The Rhenopteroids first appeared during the Middle Ordovician as one of the earliest and most basal groups of Stylonurine eurypterids. Clear evolutionary trends can be observed in the carapaces of the rhenopteroids. Basal rhenopteroids possess broad carapaces narrowest at their base (as in Brachyopterus and Brachyopterella) whilst more derived rhenopteroids have broad carapaces narrowest at the front and the most derived members possess narrower carapaces narrowest at the front (as in Rhenopterus). Kiaeropterus is unusual in its morphology and might represent a Silurian offshoot.

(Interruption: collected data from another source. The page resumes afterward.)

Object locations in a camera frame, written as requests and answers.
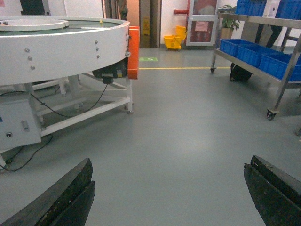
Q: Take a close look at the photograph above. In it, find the yellow mop bucket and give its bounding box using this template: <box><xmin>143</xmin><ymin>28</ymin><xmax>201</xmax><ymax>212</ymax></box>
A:
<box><xmin>164</xmin><ymin>25</ymin><xmax>187</xmax><ymax>50</ymax></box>

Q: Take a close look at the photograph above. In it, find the blue bin on cart left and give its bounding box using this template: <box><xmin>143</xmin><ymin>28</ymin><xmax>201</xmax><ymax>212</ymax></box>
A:
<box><xmin>219</xmin><ymin>39</ymin><xmax>255</xmax><ymax>57</ymax></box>

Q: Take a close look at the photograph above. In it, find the orange guard panel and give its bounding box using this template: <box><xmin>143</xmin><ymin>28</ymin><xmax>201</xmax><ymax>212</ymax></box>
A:
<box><xmin>127</xmin><ymin>26</ymin><xmax>140</xmax><ymax>80</ymax></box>

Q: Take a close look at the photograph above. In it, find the white control box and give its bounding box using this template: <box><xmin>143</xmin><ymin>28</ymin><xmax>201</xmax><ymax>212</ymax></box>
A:
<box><xmin>0</xmin><ymin>94</ymin><xmax>41</xmax><ymax>150</ymax></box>

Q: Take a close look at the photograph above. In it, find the black power cable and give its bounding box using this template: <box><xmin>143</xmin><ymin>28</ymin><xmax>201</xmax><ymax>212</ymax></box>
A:
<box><xmin>0</xmin><ymin>82</ymin><xmax>110</xmax><ymax>172</ymax></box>

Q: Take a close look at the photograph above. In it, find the white round conveyor machine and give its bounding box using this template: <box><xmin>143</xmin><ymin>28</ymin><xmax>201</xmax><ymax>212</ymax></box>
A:
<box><xmin>0</xmin><ymin>16</ymin><xmax>135</xmax><ymax>170</ymax></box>

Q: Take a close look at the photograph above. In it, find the blue bin on cart right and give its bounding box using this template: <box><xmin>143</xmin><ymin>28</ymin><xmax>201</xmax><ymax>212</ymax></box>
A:
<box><xmin>259</xmin><ymin>54</ymin><xmax>301</xmax><ymax>81</ymax></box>

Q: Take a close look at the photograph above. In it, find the blue bin on cart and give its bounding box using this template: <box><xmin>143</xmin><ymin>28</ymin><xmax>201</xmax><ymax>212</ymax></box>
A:
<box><xmin>236</xmin><ymin>45</ymin><xmax>283</xmax><ymax>68</ymax></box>
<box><xmin>259</xmin><ymin>54</ymin><xmax>301</xmax><ymax>81</ymax></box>
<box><xmin>219</xmin><ymin>39</ymin><xmax>255</xmax><ymax>57</ymax></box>

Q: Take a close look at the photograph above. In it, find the blue bin on cart middle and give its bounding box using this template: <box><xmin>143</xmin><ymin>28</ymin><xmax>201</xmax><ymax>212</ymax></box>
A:
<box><xmin>236</xmin><ymin>45</ymin><xmax>283</xmax><ymax>68</ymax></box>

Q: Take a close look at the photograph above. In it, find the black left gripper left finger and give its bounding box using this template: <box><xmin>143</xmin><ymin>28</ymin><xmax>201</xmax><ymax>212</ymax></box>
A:
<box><xmin>1</xmin><ymin>158</ymin><xmax>95</xmax><ymax>226</ymax></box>

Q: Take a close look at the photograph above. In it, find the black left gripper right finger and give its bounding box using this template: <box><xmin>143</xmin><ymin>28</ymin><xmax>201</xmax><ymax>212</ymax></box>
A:
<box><xmin>244</xmin><ymin>155</ymin><xmax>301</xmax><ymax>226</ymax></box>

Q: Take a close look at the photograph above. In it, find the potted green plant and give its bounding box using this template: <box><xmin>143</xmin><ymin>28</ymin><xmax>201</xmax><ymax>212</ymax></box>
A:
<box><xmin>219</xmin><ymin>5</ymin><xmax>240</xmax><ymax>39</ymax></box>

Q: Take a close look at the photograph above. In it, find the steel wheeled shelf cart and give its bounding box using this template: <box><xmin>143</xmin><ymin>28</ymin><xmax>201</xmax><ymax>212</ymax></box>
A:
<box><xmin>210</xmin><ymin>12</ymin><xmax>301</xmax><ymax>121</ymax></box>

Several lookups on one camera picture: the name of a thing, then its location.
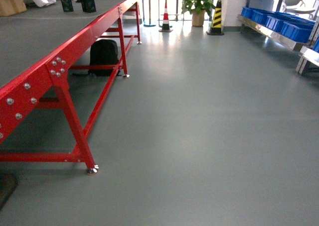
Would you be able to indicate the blue bins on far shelf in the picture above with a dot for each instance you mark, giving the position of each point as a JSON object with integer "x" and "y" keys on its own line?
{"x": 290, "y": 31}

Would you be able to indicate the stainless steel shelf rack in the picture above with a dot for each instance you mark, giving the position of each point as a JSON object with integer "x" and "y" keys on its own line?
{"x": 309, "y": 56}

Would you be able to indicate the black backpack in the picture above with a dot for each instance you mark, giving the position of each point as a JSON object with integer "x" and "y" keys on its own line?
{"x": 102, "y": 52}

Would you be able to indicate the red white traffic cone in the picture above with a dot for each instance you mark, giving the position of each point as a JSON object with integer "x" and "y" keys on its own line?
{"x": 165, "y": 22}

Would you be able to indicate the yellow black traffic cone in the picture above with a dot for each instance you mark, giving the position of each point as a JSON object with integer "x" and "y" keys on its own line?
{"x": 216, "y": 25}

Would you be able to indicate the potted green plant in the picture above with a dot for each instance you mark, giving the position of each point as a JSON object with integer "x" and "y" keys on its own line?
{"x": 198, "y": 9}

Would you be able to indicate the black crate right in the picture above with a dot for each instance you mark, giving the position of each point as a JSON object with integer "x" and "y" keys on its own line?
{"x": 88, "y": 6}

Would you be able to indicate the black crate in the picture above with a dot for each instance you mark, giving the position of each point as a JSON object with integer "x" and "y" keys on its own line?
{"x": 88, "y": 6}
{"x": 67, "y": 5}

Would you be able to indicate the black crate left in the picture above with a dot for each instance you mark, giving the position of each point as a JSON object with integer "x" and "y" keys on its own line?
{"x": 67, "y": 5}

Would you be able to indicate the large cardboard box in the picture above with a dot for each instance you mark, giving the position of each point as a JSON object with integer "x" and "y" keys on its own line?
{"x": 11, "y": 7}

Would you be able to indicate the red steel table frame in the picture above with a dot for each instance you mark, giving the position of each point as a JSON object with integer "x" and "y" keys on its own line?
{"x": 37, "y": 50}

== Systematics and genera ==
The Rhenopteroids are diagnosed as being stylonurines with the posterior margin of the metastomate being round. Rhenopteroids are in turn rhenopteroids with single fixed spines on the prosomal appendage III and possess a short telson. The Appendages II-IV have short and fixed spines and V-VI are nonspiniferous. Since no currently known rhenopteroid challenge the diagnosis applied to the Rhenopteroidae, all rhenopteroids are rhenopteroids.

Lamsdell, Braddy and Tetlie (2010) assigned one subfamily to the Rhenopteridae (then defined as the only family in the superfamily), the Rhenopterinae, including the genera Alkenopterus and Rhenopterus. The Rhenopterinae was restricted to the Early to Middle Devonian and were diagnosed as being rhenopteroids with a non-spiniferous appendage IV and a caudal postabdomen. More recently, Alkenopterus has been reclassified as a member of the Onychopterellidae within the Eurypterina, making the subfamily defunct.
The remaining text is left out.